Activity: From the entries provided below, copy each line that contains the word "hand".

#### Materials provided

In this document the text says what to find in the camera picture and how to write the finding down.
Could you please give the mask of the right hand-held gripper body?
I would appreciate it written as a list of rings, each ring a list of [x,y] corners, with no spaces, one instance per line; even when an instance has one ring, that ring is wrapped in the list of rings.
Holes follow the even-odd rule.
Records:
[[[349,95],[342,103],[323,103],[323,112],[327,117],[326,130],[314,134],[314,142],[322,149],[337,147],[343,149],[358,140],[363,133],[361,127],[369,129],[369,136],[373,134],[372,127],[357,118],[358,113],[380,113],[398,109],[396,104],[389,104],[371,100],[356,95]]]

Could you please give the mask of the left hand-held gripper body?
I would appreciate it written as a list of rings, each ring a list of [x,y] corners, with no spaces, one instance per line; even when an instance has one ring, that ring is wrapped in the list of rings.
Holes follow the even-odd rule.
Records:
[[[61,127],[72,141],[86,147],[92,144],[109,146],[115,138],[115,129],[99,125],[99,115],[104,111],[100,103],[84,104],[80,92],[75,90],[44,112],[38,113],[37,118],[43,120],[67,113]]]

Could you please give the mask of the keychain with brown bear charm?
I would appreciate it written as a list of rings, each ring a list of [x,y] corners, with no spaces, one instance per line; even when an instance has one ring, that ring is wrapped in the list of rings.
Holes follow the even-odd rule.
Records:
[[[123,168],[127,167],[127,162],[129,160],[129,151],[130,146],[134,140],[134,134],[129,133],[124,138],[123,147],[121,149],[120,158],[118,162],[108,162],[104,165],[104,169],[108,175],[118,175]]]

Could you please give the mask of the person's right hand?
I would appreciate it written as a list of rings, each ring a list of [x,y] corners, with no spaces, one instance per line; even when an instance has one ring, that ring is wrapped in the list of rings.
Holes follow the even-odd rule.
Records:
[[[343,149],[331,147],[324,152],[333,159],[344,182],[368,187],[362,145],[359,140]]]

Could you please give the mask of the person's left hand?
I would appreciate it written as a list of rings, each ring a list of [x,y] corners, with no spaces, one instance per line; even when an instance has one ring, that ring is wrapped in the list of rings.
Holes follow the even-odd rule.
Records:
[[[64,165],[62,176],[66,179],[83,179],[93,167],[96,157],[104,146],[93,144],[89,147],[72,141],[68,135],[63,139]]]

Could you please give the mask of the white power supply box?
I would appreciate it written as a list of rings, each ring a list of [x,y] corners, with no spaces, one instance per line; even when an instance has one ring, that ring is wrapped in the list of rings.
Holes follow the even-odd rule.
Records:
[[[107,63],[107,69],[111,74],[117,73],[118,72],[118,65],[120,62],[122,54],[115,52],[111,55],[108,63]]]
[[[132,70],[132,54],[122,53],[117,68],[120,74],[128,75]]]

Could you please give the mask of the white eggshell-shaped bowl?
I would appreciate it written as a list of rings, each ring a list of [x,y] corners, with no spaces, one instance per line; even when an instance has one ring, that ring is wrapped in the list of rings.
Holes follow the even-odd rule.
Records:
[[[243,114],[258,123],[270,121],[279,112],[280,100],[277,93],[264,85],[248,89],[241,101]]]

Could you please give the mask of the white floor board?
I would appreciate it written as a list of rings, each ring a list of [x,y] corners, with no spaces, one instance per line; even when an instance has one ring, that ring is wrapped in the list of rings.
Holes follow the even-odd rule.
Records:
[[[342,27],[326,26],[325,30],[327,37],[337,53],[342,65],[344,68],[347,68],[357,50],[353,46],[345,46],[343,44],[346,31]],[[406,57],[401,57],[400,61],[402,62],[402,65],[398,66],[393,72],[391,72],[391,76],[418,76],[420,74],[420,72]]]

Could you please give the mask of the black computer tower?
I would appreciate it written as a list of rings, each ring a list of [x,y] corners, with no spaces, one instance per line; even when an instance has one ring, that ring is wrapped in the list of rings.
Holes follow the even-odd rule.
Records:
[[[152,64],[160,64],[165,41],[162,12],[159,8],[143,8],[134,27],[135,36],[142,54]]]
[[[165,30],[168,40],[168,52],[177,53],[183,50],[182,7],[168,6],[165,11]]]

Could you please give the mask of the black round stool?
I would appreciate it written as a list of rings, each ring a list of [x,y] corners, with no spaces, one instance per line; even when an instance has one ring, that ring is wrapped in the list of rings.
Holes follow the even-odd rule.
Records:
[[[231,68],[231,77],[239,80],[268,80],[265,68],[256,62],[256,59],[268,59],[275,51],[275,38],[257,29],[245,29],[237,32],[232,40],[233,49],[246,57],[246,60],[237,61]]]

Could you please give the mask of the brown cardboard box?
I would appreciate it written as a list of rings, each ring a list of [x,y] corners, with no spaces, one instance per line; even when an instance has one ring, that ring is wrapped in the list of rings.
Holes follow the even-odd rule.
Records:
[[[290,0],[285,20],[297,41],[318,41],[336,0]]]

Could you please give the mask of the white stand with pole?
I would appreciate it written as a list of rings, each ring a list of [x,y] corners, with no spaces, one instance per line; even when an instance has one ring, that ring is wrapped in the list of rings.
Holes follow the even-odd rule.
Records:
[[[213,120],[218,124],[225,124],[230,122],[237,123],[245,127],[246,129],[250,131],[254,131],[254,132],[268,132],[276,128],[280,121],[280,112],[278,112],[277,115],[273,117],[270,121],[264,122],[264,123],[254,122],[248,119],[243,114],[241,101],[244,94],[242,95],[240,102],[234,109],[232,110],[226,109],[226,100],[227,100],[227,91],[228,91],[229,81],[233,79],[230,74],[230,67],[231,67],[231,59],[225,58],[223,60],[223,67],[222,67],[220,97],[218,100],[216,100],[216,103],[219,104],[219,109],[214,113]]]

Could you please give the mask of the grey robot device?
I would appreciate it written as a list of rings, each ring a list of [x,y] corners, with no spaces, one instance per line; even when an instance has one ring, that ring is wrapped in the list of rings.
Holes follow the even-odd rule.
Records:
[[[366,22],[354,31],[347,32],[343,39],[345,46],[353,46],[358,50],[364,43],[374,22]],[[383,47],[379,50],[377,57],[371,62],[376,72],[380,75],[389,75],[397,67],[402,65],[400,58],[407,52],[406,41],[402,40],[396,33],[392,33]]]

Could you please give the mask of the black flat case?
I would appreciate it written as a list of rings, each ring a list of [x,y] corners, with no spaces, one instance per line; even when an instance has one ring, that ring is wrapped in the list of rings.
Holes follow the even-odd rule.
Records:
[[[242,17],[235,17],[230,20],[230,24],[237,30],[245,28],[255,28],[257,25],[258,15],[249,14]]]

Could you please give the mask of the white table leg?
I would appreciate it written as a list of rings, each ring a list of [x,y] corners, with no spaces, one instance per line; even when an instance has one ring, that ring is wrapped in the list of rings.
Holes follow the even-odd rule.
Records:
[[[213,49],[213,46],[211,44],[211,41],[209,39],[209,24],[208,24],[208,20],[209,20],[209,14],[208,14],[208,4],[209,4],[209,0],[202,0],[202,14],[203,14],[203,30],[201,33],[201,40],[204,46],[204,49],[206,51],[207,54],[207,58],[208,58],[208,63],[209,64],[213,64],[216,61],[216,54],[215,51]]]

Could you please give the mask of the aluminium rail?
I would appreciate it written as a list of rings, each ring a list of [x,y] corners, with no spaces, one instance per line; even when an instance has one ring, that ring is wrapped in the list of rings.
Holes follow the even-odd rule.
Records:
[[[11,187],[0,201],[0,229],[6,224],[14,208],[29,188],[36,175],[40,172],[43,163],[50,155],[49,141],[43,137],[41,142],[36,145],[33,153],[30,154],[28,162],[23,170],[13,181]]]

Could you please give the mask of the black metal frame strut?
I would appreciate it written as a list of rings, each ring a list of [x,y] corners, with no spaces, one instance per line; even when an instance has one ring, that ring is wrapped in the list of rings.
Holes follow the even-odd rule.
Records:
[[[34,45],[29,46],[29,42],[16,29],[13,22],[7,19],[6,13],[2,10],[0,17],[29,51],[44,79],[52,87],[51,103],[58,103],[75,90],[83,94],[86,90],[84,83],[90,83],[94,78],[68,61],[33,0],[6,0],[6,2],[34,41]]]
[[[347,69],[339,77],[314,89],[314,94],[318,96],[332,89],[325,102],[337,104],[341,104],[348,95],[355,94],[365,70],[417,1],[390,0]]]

########

Solution for this exercise:
Could you please give the mask of the right hand-held gripper body?
Could you please give the mask of the left hand-held gripper body?
Could you please give the mask of the person's right hand?
Could you please give the mask of the person's left hand?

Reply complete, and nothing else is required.